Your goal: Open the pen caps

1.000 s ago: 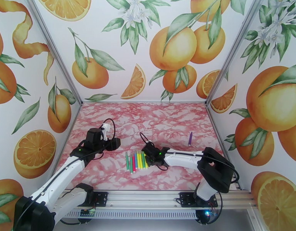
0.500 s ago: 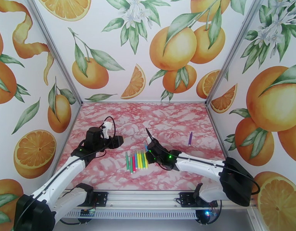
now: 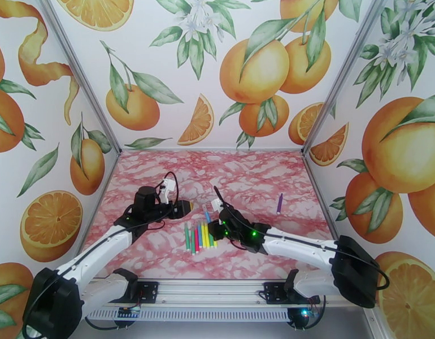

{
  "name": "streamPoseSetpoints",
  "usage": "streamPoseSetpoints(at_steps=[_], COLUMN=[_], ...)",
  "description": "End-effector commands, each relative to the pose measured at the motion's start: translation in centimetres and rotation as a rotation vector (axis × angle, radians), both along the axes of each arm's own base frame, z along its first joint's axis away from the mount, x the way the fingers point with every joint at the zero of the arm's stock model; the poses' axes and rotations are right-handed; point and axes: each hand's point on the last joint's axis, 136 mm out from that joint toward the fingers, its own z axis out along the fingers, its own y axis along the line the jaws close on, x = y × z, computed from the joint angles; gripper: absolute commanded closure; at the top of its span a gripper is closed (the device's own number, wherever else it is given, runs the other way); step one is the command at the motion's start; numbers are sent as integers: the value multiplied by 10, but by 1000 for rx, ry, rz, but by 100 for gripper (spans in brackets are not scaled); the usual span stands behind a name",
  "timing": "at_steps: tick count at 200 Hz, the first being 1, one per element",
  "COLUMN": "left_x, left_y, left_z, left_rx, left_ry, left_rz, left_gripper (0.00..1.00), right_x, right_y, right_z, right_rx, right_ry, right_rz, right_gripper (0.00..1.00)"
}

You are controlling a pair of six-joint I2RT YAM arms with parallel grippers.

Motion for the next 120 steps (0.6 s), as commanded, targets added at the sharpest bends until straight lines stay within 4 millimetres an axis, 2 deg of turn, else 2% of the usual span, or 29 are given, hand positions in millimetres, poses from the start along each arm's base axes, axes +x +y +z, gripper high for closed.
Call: streamPoseSetpoints(at_steps=[1, 50, 120], left_x=[-2, -6, -4], left_y=[-15, -36, -45], left_z=[8, 8, 7], left_rx=[-48, -42, -31], left_ry=[-20, -15, -9], left_rz=[-47, -110, -117], left_gripper=[31, 33, 42], right_x=[-4, -8, -10], right_y=[17, 30, 35], right_z=[28, 45, 43], right_rx=[83, 119, 112], right_ry=[-61, -109, -107], right_rz=[54, 90, 109], right_gripper=[89, 89, 89])
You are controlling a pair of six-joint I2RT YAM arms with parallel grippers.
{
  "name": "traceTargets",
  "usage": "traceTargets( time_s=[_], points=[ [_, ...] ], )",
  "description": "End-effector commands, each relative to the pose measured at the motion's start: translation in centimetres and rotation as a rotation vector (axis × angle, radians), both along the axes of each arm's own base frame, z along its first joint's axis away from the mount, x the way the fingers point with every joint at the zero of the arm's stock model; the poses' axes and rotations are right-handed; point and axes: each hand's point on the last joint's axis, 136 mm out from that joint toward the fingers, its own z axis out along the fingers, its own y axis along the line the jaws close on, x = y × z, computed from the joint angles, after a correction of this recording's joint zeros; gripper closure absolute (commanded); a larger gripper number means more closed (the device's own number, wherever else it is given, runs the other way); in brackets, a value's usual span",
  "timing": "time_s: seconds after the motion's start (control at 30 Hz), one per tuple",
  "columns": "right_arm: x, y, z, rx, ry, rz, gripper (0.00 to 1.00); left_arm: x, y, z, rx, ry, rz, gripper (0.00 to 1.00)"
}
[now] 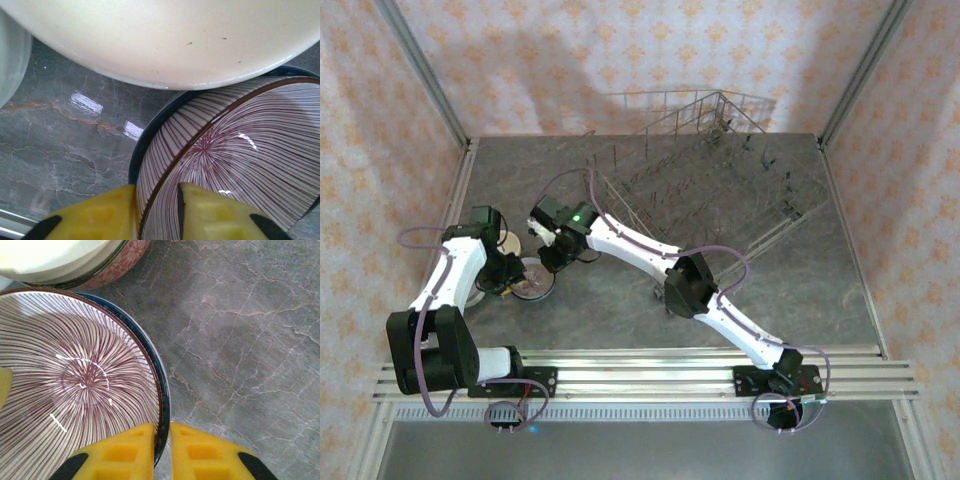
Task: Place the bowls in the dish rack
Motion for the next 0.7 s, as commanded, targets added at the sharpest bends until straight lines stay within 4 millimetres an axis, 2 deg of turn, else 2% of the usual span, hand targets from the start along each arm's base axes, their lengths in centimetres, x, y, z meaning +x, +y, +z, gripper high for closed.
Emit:
traceTargets(
  time_s=[0.0, 0.17, 0.27, 0.33, 0.43, 0.67],
  points=[
    [0.3, -0.2, 0.0, -0.017, -0.022, -0.005, 0.85, -0.4, 0.0, 0.4, 0.014, 0.014, -0.027, 0.80],
    [0.4, -0.3, 1.0, -0.010, -0.039, -0.006, 0.81, 0.0, -0.4, 1.0, -0.002, -0.016, -0.036, 0.90],
    [0.4, -0.4, 2.1, 0.000, -0.052, -0.004, 0.72, 0.2, -0.6, 1.5, -0.012, -0.037, -0.044, 0.94],
    [0.6, -0.5, 3.0, 0.010, -0.064, -0.012, 0.62, 0.4, -0.7, 2.0, -0.015, -0.054, -0.048, 0.97],
    [0.8, -0.8, 4.6, 0.023, -0.088, -0.032, 0.49, 0.7, -0.8, 2.9, -0.019, -0.085, -0.054, 1.00],
    [1.5, -2.4, 9.4, 0.067, -0.109, -0.094, 0.39, 1.4, -1.9, 5.8, -0.063, -0.196, -0.064, 1.00]
  ],
)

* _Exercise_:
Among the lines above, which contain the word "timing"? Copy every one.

* _Reply to the task_:
  "timing": "at_steps: tick count at 200 Hz, the first being 1, one per element",
  "timing": "time_s: seconds after the motion's start (control at 30 Hz), one per tuple",

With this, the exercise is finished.